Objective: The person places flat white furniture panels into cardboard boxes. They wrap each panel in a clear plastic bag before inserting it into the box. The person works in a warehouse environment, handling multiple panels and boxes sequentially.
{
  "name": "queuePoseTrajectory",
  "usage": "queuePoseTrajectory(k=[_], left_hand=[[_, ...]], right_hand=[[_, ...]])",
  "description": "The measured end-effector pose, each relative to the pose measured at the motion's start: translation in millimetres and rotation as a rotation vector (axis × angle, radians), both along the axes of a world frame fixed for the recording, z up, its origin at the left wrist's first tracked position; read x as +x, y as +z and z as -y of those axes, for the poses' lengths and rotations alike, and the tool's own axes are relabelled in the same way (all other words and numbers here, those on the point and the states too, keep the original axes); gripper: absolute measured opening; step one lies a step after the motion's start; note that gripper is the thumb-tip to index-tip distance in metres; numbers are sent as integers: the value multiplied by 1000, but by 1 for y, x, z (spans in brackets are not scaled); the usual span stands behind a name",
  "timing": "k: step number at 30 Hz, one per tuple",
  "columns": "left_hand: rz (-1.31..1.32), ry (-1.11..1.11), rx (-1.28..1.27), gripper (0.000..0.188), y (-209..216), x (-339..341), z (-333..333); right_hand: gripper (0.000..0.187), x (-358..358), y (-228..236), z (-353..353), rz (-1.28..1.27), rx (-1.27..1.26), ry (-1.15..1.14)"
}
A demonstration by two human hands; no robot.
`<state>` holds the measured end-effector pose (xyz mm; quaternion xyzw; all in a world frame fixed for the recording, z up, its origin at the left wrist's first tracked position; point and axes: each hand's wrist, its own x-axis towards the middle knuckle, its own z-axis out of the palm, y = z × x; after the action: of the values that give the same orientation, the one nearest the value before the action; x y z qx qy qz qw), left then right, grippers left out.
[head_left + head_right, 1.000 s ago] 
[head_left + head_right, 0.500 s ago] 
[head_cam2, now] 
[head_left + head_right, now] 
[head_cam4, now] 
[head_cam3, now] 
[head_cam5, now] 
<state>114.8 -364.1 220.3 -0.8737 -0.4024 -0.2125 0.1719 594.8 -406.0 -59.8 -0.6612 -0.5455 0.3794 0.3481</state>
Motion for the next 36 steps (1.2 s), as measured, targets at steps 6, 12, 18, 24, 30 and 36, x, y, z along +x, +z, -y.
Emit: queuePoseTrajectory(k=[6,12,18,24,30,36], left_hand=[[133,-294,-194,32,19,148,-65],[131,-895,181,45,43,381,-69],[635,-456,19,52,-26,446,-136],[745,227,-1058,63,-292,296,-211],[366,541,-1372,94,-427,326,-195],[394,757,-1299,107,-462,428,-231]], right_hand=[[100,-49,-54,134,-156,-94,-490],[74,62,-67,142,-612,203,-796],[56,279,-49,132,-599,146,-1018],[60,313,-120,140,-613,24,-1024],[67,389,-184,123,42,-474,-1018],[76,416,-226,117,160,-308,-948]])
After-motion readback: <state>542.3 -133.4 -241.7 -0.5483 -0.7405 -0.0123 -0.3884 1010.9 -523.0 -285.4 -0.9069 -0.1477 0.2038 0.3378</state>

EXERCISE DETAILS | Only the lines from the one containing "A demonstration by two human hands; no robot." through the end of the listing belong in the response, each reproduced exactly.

PROBLEM SOLUTION |
A demonstration by two human hands; no robot.
`<state>` holds the measured end-effector pose (xyz mm; quaternion xyzw; all in a world frame fixed for the recording, z up, its origin at the left wrist's first tracked position; point and axes: each hand's wrist, its own x-axis towards the middle knuckle, its own z-axis out of the palm, y = z × x; after the action: of the values that give the same orientation, the one nearest the value before the action; x y z qx qy qz qw), left then right, grippers left out.
[head_left + head_right, 1.000 s ago] 
[head_left + head_right, 0.500 s ago] 
[head_cam2, now] 
[head_left + head_right, now] 
[head_cam4, now] 
[head_cam3, now] 
[head_cam5, now] 
<state>114.8 -364.1 220.3 -0.8737 -0.4024 -0.2125 0.1719 594.8 -406.0 -59.8 -0.6612 -0.5455 0.3794 0.3481</state>
Motion for the next 36 steps (1.2 s), as measured, targets at steps 6, 12, 18, 24, 30 and 36, x, y, z along +x, +z, -y.
Emit: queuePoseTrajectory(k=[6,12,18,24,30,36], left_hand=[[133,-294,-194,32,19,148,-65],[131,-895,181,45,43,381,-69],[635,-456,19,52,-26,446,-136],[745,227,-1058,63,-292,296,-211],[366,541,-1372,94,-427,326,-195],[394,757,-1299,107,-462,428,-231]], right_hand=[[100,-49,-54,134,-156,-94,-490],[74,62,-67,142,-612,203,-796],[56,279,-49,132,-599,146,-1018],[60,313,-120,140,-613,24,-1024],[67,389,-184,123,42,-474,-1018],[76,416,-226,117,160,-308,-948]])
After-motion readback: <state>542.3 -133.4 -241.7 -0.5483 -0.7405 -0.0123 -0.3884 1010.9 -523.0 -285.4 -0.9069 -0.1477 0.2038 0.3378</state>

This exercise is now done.